▸ PROBLEM STATEMENT:
Look through the material and copy each line holding "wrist".

----------

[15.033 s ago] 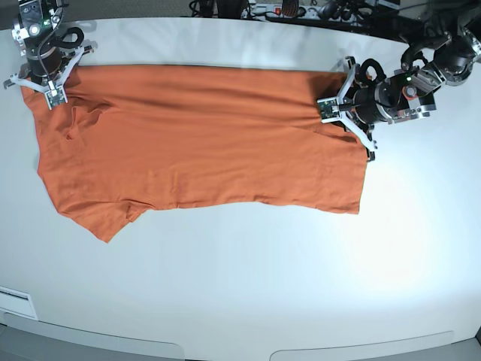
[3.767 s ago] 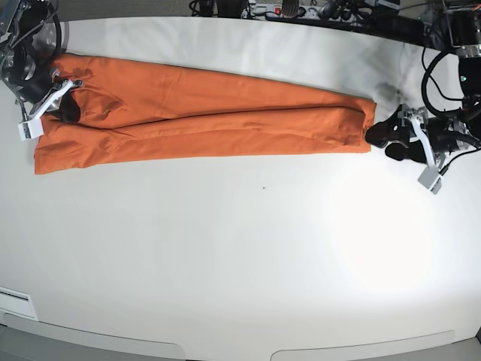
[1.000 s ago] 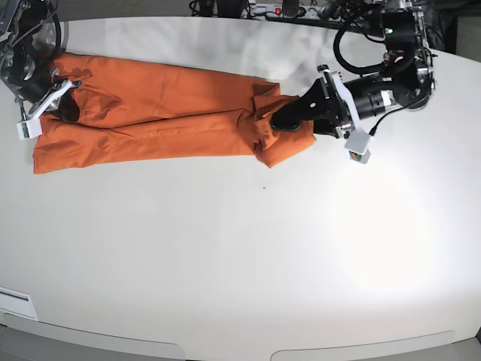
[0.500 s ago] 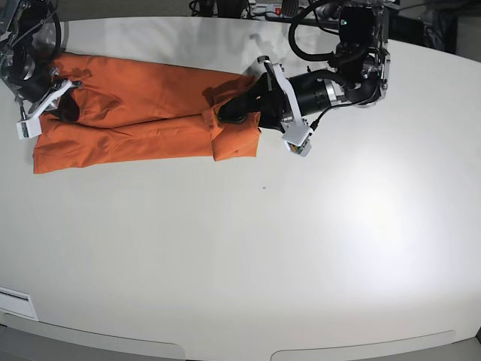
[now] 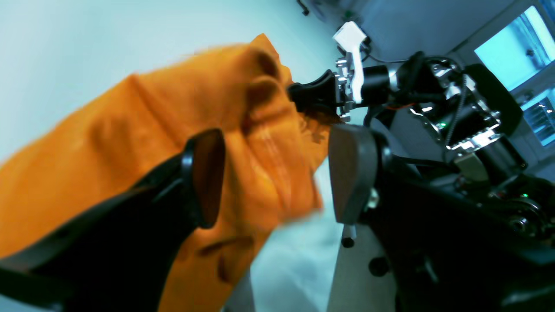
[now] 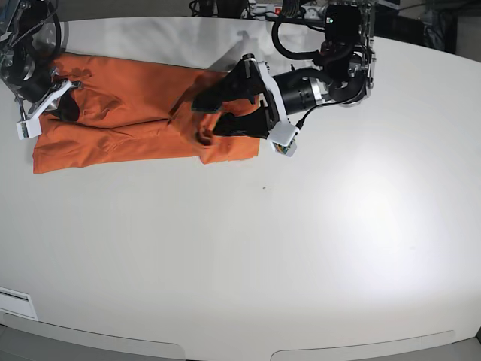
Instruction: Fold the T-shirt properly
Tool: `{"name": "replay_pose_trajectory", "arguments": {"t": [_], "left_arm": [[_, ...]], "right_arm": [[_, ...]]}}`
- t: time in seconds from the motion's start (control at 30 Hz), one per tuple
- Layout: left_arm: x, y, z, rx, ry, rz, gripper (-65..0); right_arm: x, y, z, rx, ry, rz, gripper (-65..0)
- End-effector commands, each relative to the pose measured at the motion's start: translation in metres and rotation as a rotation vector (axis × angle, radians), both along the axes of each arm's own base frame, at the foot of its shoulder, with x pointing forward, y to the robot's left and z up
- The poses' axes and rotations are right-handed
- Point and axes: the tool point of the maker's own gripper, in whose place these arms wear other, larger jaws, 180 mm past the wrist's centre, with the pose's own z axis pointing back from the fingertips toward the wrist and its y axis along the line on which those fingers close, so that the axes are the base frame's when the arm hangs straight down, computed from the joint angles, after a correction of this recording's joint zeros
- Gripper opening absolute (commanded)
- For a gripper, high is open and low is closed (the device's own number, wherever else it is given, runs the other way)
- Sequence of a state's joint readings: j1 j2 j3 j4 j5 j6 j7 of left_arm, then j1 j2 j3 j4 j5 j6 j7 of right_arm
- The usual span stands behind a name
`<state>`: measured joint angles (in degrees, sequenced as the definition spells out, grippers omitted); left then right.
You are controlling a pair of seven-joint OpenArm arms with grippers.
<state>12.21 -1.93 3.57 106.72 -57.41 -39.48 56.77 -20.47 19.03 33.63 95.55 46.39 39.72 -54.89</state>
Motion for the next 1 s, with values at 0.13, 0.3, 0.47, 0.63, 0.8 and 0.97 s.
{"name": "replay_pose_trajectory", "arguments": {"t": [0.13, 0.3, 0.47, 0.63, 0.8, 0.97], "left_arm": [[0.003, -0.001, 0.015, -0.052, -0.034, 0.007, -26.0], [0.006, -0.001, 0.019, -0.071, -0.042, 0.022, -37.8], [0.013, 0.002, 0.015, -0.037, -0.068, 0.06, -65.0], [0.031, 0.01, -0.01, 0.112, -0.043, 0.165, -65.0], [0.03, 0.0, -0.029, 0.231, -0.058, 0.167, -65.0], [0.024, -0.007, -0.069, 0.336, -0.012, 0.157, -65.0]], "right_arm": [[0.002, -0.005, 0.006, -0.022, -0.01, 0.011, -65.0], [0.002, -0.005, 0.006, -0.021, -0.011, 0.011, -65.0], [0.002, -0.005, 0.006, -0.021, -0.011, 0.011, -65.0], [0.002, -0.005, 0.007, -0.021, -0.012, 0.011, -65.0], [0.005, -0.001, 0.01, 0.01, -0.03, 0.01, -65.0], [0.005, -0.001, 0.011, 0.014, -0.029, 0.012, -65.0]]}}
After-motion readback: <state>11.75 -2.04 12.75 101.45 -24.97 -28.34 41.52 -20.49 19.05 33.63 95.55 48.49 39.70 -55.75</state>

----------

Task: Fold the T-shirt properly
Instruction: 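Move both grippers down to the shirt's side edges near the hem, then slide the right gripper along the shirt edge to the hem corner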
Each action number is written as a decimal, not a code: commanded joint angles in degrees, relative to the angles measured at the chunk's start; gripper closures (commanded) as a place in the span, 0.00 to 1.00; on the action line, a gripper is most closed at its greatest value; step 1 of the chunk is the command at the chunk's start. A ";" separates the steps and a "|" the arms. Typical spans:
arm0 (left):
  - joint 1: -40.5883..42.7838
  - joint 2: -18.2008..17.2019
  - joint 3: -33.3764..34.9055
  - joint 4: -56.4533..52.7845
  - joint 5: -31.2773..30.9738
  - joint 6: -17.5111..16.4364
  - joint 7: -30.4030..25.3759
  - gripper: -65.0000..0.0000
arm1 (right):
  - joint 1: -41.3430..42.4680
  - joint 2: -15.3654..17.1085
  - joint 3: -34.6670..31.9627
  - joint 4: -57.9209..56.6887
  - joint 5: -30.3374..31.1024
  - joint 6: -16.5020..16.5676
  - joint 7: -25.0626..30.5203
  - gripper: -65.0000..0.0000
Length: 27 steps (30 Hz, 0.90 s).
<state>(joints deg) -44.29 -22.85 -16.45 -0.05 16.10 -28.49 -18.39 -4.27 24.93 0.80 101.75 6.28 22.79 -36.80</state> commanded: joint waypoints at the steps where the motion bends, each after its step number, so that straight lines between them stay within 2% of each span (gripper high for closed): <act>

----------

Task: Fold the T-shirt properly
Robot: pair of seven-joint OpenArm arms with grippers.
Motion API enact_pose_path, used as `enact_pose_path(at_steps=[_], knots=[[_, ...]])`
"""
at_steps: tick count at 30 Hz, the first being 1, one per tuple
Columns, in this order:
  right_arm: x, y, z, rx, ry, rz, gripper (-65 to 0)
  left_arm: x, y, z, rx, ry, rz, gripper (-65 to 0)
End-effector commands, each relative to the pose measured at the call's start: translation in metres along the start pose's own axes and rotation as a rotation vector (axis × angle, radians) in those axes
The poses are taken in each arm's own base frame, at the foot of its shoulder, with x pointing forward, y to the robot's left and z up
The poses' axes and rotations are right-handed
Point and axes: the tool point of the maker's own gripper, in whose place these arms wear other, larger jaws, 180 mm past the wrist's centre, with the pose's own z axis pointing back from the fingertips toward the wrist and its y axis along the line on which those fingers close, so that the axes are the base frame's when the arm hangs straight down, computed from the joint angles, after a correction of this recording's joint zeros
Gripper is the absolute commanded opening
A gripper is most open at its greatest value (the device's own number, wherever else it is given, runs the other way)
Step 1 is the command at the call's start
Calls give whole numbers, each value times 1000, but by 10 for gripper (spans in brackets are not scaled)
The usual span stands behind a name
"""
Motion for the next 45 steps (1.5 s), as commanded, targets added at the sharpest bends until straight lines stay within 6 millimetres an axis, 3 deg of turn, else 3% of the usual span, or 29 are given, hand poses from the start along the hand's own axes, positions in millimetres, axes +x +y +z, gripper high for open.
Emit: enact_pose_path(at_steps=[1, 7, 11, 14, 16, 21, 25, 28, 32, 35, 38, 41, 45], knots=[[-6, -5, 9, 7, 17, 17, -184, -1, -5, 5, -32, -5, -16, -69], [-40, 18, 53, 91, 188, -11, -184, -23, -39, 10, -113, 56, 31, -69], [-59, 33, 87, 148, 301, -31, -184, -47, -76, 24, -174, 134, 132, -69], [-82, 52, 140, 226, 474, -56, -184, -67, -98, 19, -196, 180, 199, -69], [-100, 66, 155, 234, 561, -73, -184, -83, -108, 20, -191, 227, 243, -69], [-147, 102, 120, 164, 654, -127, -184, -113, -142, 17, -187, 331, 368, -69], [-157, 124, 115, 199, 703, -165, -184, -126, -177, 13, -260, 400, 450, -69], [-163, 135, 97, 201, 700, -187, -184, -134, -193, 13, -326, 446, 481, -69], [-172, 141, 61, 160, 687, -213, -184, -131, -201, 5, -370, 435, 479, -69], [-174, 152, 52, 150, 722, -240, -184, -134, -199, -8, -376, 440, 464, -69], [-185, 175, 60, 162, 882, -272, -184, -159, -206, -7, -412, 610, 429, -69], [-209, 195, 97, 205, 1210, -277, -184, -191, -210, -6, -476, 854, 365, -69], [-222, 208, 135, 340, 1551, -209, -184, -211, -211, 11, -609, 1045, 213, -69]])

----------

▸ SOLUTION TO THE EXERCISE:
- Point and axes: the tool point of the maker's own gripper, in whose place these arms wear other, larger jaws, 180 mm past the wrist's centre, with the pose's own z axis pointing back from the fingertips toward the wrist and its y axis along the line on which those fingers close, so that the axes are the base frame's when the arm hangs straight down, computed from the joint angles, after a correction of this recording's joint zeros
Point and axes: the tool point of the maker's own gripper, in whose place these arms wear other, larger jaws, 180 mm past the wrist's centre, with the pose's own z axis pointing back from the fingertips toward the wrist and its y axis along the line on which those fingers close, so that the axes are the base frame's when the arm hangs straight down, computed from the joint angles, after a correction of this recording's joint zeros

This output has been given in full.